[[ PROVIDED INFORMATION, beginning ]]

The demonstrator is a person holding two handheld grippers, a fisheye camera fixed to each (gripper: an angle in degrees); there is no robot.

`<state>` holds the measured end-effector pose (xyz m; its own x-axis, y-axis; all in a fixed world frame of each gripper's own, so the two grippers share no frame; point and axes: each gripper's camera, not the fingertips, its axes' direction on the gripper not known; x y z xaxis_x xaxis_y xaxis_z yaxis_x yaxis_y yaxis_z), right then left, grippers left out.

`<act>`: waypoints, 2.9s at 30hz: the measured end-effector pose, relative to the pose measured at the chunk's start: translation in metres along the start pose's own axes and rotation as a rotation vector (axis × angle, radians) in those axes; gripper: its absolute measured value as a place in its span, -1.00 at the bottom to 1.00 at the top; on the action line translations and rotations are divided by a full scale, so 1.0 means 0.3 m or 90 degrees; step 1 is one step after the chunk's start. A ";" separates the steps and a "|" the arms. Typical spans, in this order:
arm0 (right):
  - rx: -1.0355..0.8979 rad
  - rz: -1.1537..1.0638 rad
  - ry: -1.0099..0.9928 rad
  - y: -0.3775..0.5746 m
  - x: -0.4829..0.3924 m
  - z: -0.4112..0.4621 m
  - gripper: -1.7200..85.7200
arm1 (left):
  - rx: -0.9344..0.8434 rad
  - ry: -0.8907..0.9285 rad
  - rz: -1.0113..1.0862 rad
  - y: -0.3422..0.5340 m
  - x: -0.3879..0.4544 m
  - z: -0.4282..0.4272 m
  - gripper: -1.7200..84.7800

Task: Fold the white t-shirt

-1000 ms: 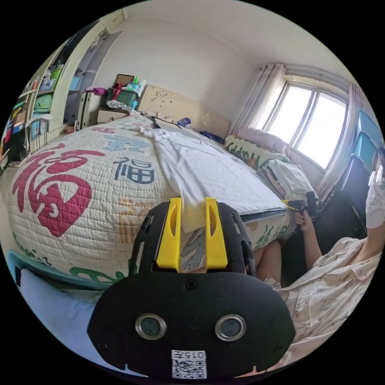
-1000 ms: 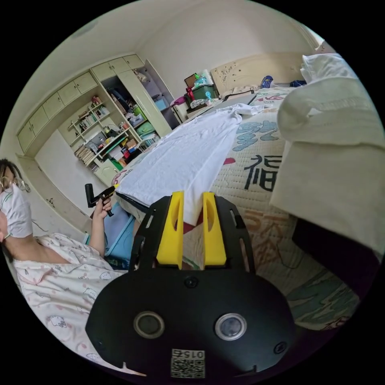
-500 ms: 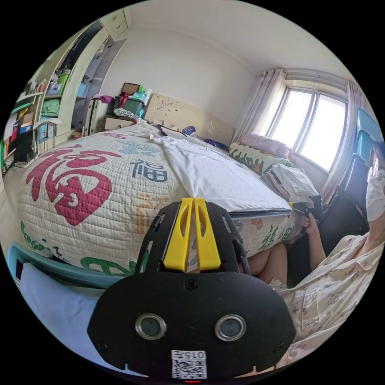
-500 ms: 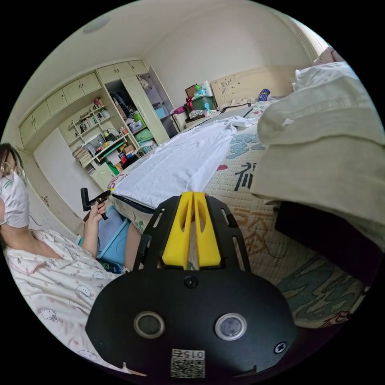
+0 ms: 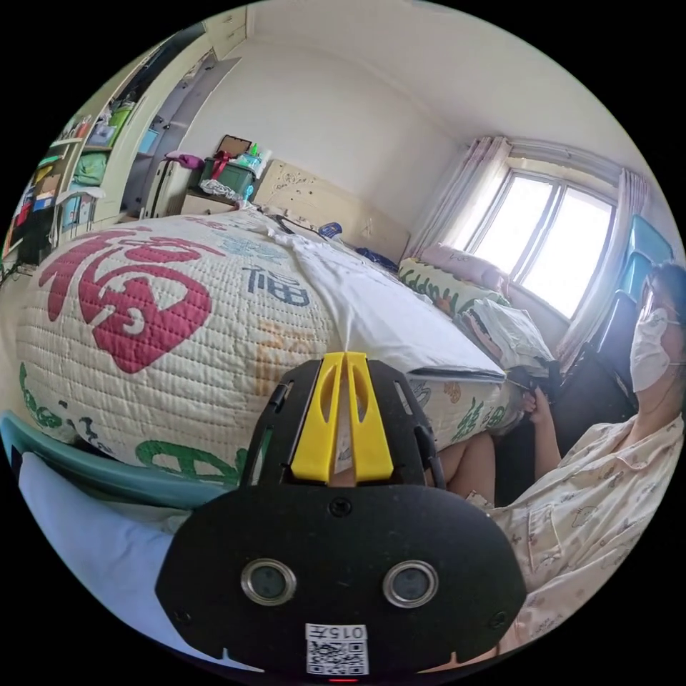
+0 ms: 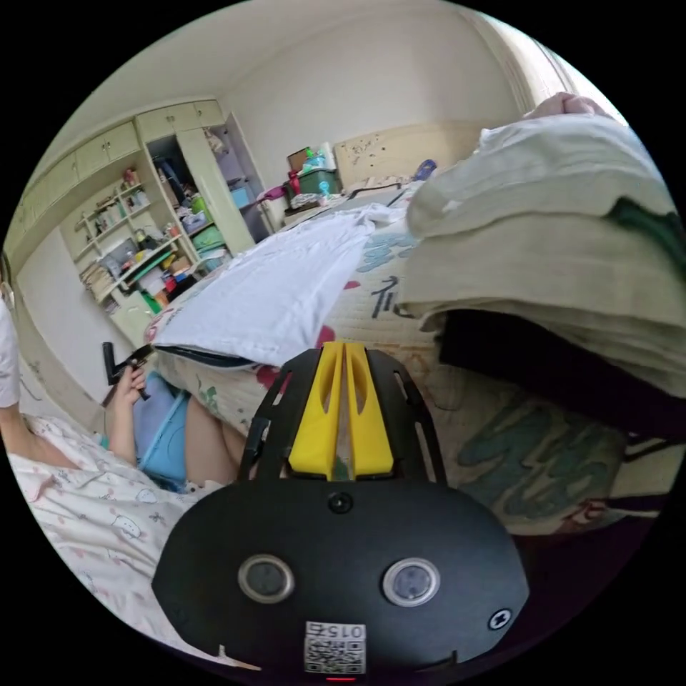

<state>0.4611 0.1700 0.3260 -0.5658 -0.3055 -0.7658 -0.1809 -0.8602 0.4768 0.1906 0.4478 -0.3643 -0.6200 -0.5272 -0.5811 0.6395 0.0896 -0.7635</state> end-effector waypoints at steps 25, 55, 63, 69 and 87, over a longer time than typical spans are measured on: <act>-0.027 0.466 -0.270 -1.912 0.750 0.700 -0.71 | -0.142 -0.047 0.459 -0.526 0.658 0.763 -0.93; 0.040 0.510 -0.344 -2.033 1.009 0.798 -0.96 | -0.371 -0.086 0.360 -1.102 1.387 2.912 -0.96; 0.032 0.301 -0.302 -2.003 0.744 0.809 -0.96 | -0.137 -0.069 0.268 -1.246 1.266 2.538 -0.97; 0.009 0.103 -0.261 -1.901 0.411 0.866 -0.95 | -0.076 -0.086 0.221 -1.204 0.970 2.186 -0.97; -0.097 -0.144 -0.132 -1.348 0.027 1.214 -0.79 | -0.184 0.102 0.368 -1.121 0.931 1.992 -0.88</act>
<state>0.2368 0.6642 0.2842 -0.6797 -0.0233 -0.7331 -0.2072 -0.9527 0.2224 0.0741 -0.2345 -0.1016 -0.2876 -0.1965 -0.9374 0.7558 0.5545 -0.3481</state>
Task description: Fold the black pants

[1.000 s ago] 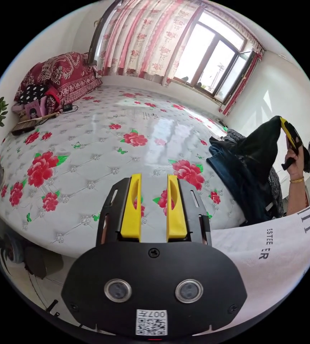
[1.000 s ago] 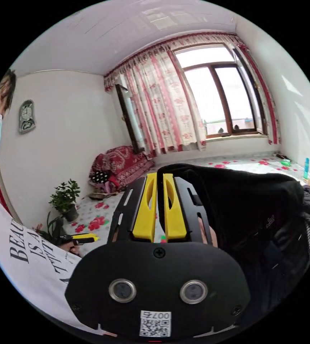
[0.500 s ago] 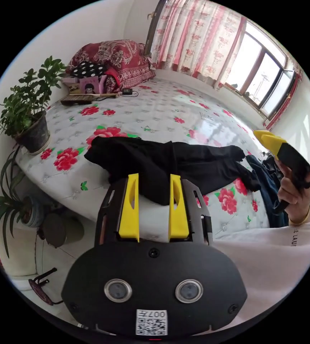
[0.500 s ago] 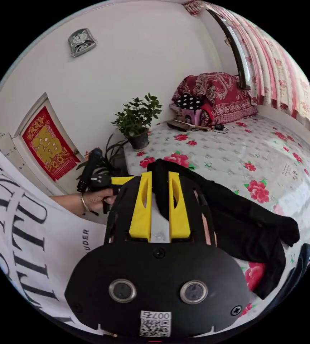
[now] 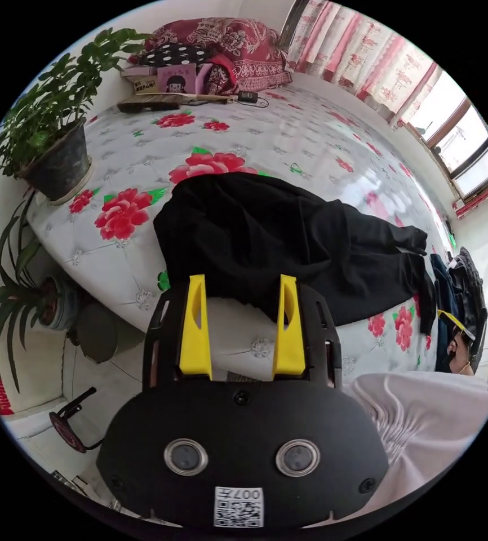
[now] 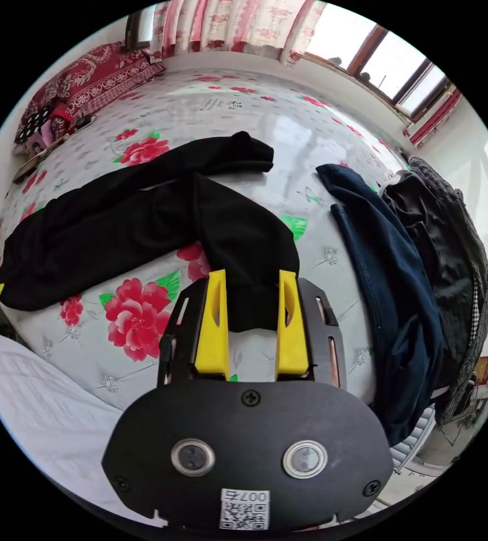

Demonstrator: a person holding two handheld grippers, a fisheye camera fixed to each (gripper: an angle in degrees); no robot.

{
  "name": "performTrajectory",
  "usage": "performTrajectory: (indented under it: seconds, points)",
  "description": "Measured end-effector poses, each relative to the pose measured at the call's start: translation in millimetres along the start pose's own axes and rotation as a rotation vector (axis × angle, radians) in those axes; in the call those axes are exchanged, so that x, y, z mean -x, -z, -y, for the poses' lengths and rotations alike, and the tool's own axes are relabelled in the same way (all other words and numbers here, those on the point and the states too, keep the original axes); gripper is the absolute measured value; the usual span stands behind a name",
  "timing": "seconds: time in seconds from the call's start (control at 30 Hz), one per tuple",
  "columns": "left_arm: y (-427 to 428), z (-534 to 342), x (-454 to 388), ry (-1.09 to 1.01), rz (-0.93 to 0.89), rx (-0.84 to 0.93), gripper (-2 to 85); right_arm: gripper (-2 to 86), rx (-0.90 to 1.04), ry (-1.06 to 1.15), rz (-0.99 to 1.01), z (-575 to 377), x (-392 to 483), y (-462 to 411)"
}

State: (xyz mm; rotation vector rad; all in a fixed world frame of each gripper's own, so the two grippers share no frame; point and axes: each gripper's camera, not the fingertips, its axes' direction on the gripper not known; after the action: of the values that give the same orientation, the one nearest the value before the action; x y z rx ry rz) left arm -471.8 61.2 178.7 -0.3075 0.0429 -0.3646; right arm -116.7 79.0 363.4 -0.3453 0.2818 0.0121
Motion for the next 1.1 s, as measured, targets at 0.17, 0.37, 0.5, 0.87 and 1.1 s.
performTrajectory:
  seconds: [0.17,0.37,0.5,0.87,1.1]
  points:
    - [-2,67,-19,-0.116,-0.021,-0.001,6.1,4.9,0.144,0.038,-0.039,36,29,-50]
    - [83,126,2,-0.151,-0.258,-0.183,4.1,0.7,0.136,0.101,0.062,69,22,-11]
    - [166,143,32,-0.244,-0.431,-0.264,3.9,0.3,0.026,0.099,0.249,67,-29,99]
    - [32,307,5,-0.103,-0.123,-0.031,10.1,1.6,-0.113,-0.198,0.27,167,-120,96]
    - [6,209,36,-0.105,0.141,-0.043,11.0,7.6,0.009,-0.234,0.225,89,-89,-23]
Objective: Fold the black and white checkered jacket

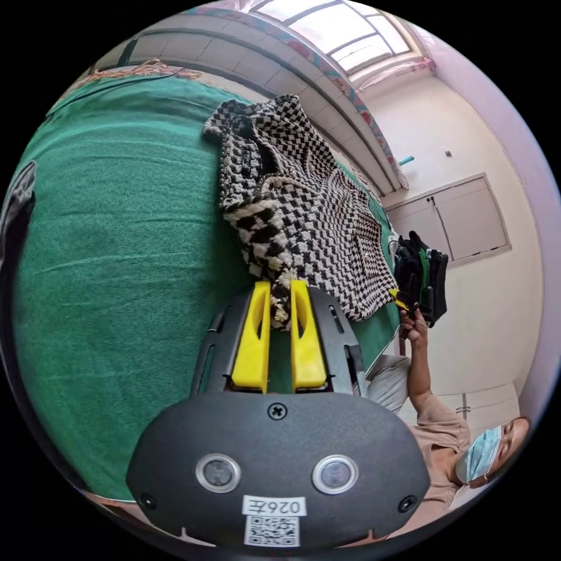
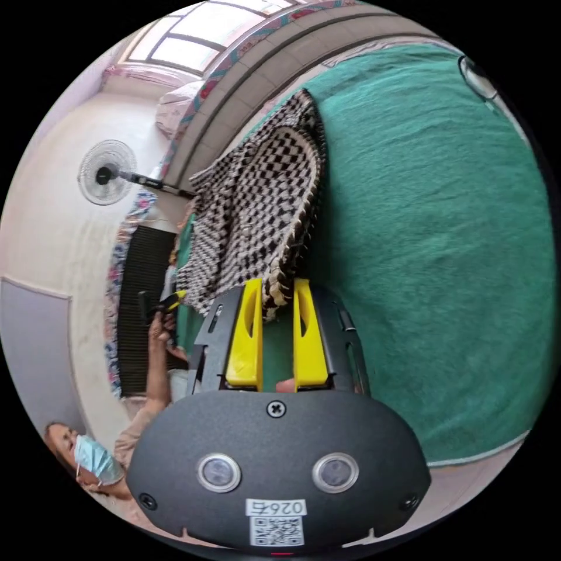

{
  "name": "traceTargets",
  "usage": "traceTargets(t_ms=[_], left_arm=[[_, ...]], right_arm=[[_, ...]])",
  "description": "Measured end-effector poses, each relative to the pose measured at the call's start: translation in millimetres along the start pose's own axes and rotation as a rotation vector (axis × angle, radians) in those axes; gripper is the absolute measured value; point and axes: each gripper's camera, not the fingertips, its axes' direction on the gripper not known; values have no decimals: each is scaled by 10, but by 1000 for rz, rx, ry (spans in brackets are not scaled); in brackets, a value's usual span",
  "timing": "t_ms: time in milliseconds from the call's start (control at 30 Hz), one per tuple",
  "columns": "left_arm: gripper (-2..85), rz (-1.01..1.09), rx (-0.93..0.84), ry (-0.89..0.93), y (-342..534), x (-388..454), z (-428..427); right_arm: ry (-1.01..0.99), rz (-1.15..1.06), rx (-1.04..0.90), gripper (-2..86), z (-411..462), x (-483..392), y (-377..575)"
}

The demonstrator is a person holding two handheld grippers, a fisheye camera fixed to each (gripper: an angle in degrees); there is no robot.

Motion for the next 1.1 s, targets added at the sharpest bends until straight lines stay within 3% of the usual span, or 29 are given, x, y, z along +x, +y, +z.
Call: traceTargets(t_ms=[67,267,533,733,833,900,933,1033,1100], left_arm=[[53,-19,9,32,-1,-85,-23],[45,-19,31,152,197,-235,-153],[43,113,-164,84,637,86,61],[48,102,-215,186,1026,82,43],[40,32,-82,384,1256,-105,-335],[4,48,186,575,1531,-241,-907],[1,49,247,574,1582,-267,-1052],[-3,79,408,300,1522,-203,-1638],[10,152,488,128,1141,-28,-1802]], right_arm=[[-72,4,-38,20,51,71,24],[11,-64,-28,9,-329,52,363],[181,-195,-159,7,-395,-84,1228],[272,-194,-236,10,-185,13,1879],[273,-170,-157,18,-235,31,2162],[287,-151,-27,26,-428,19,2368],[277,-147,94,31,-606,-14,2512],[196,-257,354,42,-864,-294,2713],[174,-369,349,43,-705,-578,2620]])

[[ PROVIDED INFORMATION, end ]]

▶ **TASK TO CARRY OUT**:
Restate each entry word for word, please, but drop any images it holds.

▶ **FINISHED TASK**:
The demonstrator is a person holding two handheld grippers, a fisheye camera fixed to each (gripper: an angle in degrees); there is no robot.

`<state>` holds the measured end-effector pose (xyz m; its own x-axis, y-axis; all in a fixed world frame of each gripper's own, so the two grippers share no frame; point and axes: each gripper's camera, not the fingertips, its axes' direction on the gripper not known; x y z xaxis_x xaxis_y xaxis_z yaxis_x yaxis_y yaxis_z), right then left, grippers left out.

`<act>`: waypoints, 2.9s at 30hz: the measured end-effector pose, relative to the pose measured at the chunk's start: translation in metres along the start pose's own axes and rotation as a rotation vector (axis × angle, radians) in those axes; gripper: its absolute measured value as a place in its span, -1.00 at the bottom to 1.00 at the top; on the action line translations and rotations are divided by a full scale, so 1.0 means 0.3 m or 90 degrees; step 1 is one step after the chunk's start. A ";" separates the steps and a "|" the arms. Typical spans, in this order:
arm0 (right):
  - rx: -1.0355..0.8979 rad
  - rz: -1.1537..1.0638 rad
  - ry: -1.0099..0.9928 rad
  - y: -0.3775..0.5746 m
  - x: -0.4829..0.3924 m
  - z: -0.4112..0.4621 m
  - gripper: -1.7200..85.7200
arm1 (left):
  - rx: -0.9344..0.8434 rad
  - ry: -0.8907..0.9285 rad
  - rz: -1.0113..1.0862 rad
  - y: -0.3422..0.5340 m
  - x: -0.3879..0.4544 m
  - z: -0.4282..0.4272 m
  - gripper: -1.7200..84.7800

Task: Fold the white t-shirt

-1000 ms: 
-1000 ms: 
-500 ms: 
-500 ms: 
+0 ms: 
+0 ms: 

<state>0.4611 0.1700 0.3260 -0.5658 -0.3055 -0.7658 -0.1809 -0.8602 0.4768 0.1906 0.4478 -0.3643 -0.6200 -0.5272 -0.5811 0.6395 0.0896 -0.7635</state> end-effector waypoints at steps 25, 55, 63, 69 and 87, over a longer time than typical spans are measured on: <act>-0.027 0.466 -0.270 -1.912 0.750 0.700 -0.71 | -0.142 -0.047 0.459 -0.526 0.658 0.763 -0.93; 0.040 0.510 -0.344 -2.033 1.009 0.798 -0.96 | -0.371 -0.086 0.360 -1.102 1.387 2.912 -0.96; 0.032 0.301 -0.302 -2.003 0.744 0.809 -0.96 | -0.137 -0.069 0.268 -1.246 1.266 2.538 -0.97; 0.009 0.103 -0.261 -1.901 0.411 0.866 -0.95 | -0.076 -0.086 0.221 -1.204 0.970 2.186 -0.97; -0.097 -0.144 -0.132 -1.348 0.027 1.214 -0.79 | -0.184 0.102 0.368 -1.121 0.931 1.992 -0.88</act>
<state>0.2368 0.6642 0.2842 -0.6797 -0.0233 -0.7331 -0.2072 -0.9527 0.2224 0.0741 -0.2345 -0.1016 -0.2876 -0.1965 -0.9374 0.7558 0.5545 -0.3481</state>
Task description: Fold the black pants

[1.000 s ago] 
[1.000 s ago] 
[0.500 s ago] 
[0.500 s ago] 
[now] 
[now] 

Demonstrator: a person holding two handheld grippers, a fisheye camera fixed to each (gripper: an angle in degrees); no robot.

{
  "name": "performTrajectory",
  "usage": "performTrajectory: (indented under it: seconds, points)",
  "description": "Measured end-effector poses, each relative to the pose measured at the call's start: translation in millimetres along the start pose's own axes and rotation as a rotation vector (axis × angle, radians) in those axes; in the call those axes are exchanged, so that x, y, z mean -x, -z, -y, for the poses' lengths and rotations alike, and the tool's own axes are relabelled in the same way (all other words and numbers here, those on the point and the states too, keep the original axes); gripper is the absolute measured value; the usual span stands behind a name",
  "timing": "seconds: time in seconds from the call's start (control at 30 Hz), one per tuple",
  "columns": "left_arm: y (-427 to 428), z (-534 to 342), x (-454 to 388), ry (-1.09 to 1.01), rz (-0.93 to 0.89), rx (-0.84 to 0.93), gripper (-2 to 85); right_arm: gripper (-2 to 86), rx (-0.90 to 1.04), ry (-1.06 to 1.15), rz (-0.99 to 1.01), z (-575 to 377), x (-392 to 483), y (-462 to 411)"
}

State: (xyz mm; rotation vector rad; all in a fixed world frame of each gripper's own, so the two grippers share no frame; point and axes: each gripper's camera, not the fingertips, its axes' direction on the gripper not known; after the action: of the values that give the same orientation, the one nearest the value before the action; x y z rx ry rz) left arm -471.8 61.2 178.7 -0.3075 0.0429 -0.3646; right arm -116.7 79.0 363.4 -0.3453 0.2818 0.0121
Motion for the next 1.1 s, as measured, targets at 0.17, 0.37, 0.5, 0.87 and 1.1 s.
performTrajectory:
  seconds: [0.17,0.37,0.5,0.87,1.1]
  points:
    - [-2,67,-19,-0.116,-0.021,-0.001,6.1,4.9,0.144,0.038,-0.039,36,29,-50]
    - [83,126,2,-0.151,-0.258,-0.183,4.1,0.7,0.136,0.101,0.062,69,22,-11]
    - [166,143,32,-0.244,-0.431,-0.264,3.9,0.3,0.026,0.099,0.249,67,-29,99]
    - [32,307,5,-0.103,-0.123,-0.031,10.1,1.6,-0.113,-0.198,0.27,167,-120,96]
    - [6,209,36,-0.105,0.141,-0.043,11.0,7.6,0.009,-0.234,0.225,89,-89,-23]
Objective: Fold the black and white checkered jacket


{
  "name": "traceTargets",
  "usage": "traceTargets(t_ms=[_], left_arm=[[_, ...]], right_arm=[[_, ...]])",
  "description": "Measured end-effector poses, each relative to the pose measured at the call's start: translation in millimetres along the start pose's own axes and rotation as a rotation vector (axis × angle, radians) in those axes; gripper is the absolute measured value; point and axes: each gripper's camera, not the fingertips, its axes' direction on the gripper not known; values have no decimals: each is scaled by 10, but by 1000 for rz, rx, ry (spans in brackets are not scaled); in brackets, a value's usual span",
  "timing": "t_ms: time in milliseconds from the call's start (control at 30 Hz), one per tuple",
  "columns": "left_arm: gripper (-2..85), rz (-1.01..1.09), rx (-0.93..0.84), ry (-0.89..0.93), y (-342..534), x (-388..454), z (-428..427); right_arm: ry (-1.01..0.99), rz (-1.15..1.06), rx (-1.04..0.90), gripper (-2..86), z (-411..462), x (-483..392), y (-377..575)"
}

The demonstrator is a person holding two handheld grippers, a fisheye camera fixed to each (gripper: an angle in degrees); there is no robot.

Motion for the next 1.1 s, targets added at the sharpest bends until straight lines stay within 3% of the usual span, or 29 are given, x, y, z along +x, +y, +z.
Call: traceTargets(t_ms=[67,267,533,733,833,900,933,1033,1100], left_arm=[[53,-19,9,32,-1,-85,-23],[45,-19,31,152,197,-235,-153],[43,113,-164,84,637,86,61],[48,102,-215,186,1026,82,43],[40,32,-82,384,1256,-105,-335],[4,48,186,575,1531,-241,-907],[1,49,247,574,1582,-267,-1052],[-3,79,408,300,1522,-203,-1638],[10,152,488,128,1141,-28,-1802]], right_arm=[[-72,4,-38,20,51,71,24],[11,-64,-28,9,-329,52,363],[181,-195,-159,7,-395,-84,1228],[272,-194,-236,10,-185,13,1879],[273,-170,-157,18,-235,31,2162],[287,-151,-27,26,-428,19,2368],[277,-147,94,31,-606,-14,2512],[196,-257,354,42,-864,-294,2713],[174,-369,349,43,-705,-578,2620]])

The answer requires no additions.